What you are asked to do
Of all the lines in the material, how many carry the string "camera"? Respond with the number by itself.

** Opening Material to process block **

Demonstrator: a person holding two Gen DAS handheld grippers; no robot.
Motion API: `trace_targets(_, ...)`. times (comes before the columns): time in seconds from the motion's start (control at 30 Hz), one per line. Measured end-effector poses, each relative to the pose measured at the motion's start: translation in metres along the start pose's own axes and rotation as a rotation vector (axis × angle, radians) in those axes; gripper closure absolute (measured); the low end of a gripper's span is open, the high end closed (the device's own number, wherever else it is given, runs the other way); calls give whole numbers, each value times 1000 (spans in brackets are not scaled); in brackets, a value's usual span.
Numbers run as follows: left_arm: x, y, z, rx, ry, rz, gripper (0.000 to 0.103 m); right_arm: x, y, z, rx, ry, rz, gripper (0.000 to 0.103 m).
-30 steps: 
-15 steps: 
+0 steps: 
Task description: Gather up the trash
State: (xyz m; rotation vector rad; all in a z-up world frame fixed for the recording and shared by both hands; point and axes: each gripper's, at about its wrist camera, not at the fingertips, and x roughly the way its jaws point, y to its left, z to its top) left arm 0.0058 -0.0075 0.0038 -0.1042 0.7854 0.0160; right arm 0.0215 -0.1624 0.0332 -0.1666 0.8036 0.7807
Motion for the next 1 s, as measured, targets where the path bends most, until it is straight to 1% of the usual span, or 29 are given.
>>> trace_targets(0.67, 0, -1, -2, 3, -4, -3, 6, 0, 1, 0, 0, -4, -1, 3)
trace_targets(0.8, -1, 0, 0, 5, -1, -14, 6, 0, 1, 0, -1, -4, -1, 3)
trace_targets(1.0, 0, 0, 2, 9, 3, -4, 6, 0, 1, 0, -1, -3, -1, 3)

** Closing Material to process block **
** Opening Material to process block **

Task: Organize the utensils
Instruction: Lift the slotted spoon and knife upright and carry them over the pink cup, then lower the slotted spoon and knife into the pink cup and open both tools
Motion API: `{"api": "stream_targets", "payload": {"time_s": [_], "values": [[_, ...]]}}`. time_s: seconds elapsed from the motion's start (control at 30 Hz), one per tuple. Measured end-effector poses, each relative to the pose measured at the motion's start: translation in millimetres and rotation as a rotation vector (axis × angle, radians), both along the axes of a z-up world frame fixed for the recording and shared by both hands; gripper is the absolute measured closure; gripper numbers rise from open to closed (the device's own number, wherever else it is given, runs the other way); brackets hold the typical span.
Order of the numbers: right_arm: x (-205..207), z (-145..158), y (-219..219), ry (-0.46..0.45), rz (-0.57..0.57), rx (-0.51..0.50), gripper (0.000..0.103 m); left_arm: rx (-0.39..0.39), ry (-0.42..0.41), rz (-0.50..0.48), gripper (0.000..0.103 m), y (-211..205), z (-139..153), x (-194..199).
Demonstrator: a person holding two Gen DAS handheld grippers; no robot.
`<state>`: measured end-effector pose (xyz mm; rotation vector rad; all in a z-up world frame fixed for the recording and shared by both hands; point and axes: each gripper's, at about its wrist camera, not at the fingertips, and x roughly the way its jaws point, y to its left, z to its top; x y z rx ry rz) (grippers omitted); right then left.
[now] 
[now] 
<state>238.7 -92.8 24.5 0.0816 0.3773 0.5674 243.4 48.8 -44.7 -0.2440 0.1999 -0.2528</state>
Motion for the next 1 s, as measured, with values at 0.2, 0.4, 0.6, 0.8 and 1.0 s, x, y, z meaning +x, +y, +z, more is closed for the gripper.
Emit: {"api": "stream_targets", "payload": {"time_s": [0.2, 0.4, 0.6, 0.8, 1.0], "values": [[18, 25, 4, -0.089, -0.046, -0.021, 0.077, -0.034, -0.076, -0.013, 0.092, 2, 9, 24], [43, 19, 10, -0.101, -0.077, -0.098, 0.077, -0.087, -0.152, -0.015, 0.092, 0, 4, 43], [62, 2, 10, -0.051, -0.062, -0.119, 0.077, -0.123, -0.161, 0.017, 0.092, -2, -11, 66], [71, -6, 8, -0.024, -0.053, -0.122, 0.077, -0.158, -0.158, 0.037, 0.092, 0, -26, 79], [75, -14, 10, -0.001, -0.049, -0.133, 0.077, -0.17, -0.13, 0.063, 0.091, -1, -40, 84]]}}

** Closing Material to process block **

Worked solution
2